The paper asks whether decoder-only transformer language models preserve input information by mapping distinct input prompts to distinct hidden representations, despite components that are individually non-injective. It proves mathematically that the prompt-to-hidden-state map is injective at initialization and remains injective under gradient-based training, leveraging real-analytic components, continuous initialization distributions, and preservation of absolute continuity; collisions would occur only in measure-zero parameter settings. It then introduces SipIt, a linear-time algorithm that reconstructs the exact input prompt from hidden activations by token-by-token identification, with correctness guarantees of steps.

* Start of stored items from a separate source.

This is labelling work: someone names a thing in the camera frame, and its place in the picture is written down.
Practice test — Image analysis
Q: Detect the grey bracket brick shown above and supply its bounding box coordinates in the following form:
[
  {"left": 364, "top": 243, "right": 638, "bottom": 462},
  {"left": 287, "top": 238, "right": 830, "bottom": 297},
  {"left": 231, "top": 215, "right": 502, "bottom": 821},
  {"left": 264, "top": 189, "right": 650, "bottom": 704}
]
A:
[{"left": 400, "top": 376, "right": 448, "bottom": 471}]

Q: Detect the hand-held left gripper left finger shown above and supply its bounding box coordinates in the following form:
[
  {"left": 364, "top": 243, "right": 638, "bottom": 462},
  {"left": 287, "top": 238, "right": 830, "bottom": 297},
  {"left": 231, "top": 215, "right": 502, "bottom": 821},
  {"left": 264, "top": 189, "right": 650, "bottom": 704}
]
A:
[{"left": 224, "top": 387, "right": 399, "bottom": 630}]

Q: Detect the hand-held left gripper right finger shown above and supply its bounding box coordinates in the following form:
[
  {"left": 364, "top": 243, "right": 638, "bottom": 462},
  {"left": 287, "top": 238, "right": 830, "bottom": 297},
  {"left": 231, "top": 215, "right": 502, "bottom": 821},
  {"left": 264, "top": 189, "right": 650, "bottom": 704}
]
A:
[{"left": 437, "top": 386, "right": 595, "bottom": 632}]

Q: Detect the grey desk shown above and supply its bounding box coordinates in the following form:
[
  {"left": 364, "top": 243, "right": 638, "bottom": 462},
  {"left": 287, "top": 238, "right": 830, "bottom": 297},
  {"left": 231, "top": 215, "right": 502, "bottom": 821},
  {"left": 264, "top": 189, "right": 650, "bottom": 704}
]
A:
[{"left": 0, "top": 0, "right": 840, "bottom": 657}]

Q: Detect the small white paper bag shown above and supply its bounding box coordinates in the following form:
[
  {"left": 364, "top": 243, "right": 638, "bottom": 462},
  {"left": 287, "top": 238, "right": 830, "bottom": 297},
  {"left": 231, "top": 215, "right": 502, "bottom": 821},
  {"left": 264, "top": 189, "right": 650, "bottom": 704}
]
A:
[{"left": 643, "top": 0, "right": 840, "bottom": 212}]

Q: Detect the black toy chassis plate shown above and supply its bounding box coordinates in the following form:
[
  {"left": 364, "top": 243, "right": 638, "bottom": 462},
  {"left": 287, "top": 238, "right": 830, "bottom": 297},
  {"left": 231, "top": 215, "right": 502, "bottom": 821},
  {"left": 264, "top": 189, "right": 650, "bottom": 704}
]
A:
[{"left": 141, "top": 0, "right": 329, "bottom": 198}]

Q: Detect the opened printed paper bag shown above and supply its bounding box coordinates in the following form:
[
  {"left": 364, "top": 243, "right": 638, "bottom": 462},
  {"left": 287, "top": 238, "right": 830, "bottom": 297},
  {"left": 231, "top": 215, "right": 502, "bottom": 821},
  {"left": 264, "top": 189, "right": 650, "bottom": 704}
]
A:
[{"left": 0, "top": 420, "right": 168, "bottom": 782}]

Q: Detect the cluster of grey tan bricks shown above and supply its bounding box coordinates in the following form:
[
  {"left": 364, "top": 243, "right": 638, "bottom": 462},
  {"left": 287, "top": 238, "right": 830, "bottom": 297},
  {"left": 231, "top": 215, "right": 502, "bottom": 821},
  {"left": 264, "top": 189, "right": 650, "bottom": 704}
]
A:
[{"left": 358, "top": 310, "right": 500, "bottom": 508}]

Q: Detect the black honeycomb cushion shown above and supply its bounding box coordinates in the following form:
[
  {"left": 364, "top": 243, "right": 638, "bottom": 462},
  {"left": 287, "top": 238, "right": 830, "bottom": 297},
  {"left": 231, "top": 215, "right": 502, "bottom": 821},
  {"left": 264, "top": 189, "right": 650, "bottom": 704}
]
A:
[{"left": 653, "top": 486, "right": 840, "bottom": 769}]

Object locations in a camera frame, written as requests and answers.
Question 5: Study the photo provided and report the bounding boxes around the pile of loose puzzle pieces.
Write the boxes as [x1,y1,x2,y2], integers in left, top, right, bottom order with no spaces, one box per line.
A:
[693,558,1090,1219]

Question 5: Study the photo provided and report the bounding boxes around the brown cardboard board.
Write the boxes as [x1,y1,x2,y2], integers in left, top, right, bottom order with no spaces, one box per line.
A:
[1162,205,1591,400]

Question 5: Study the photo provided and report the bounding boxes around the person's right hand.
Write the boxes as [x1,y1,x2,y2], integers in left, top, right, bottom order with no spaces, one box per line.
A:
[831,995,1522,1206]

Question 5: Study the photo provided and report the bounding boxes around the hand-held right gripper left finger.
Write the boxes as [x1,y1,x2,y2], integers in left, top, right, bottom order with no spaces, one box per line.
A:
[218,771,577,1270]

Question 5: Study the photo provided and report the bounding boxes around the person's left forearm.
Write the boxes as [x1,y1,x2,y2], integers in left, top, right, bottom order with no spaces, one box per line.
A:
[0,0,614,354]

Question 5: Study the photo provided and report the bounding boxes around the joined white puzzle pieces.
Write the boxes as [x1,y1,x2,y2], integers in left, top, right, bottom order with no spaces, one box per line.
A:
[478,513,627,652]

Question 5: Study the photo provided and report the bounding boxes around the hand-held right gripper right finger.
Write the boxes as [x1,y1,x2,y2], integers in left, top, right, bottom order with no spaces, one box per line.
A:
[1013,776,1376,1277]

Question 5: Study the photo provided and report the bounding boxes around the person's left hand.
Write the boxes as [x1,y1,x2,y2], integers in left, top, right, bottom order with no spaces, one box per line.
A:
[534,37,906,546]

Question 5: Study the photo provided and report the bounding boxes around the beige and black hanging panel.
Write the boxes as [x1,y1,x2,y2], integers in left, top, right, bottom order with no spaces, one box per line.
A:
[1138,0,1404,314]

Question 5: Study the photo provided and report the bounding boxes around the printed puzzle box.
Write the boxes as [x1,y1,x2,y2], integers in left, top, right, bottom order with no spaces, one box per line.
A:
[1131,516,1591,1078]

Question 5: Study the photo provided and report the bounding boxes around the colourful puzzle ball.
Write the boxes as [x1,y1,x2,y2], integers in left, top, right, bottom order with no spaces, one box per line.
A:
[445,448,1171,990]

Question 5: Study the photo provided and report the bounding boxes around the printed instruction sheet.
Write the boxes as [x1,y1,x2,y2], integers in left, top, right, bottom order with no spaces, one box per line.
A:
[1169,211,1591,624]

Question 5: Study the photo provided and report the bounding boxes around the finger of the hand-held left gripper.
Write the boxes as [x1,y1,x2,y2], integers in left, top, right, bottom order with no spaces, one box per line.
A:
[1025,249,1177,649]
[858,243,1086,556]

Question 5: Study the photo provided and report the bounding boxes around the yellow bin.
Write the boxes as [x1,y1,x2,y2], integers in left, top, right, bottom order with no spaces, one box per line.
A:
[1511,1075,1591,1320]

Empirical validation across six state-of-the-art models shows no collisions in billions of tests and exact token-level recovery, highlighting implications for transparency, interpretability, and safe deployment.
Abstract
Transformer components such as non-linear activations and normalization are
inherently non-injective, suggesting that different inputs could map to the
same output and prevent exact recovery of the input from a model's
representations. In this paper, we challenge this view. First, we prove
mathematically that transformer language models mapping discrete input
sequences to their corresponding sequence of continuous representations are
injective and therefore lossless, a property established at initialization and
preserved during training. Second, we confirm this result empirically through
billions of collision tests on six state-of-the-art language models, and
observe no collisions. Third, we operationalize injectivity: we introduce
SipIt, the first algorithm that provably and efficiently reconstructs the exact
input text from hidden activations, establishing linear-time guarantees and
demonstrating exact invertibility in practice. Overall, our work establishes
injectivity as a fundamental and exploitable property of language models, with
direct implications for transparency, interpretability, and safe deployment.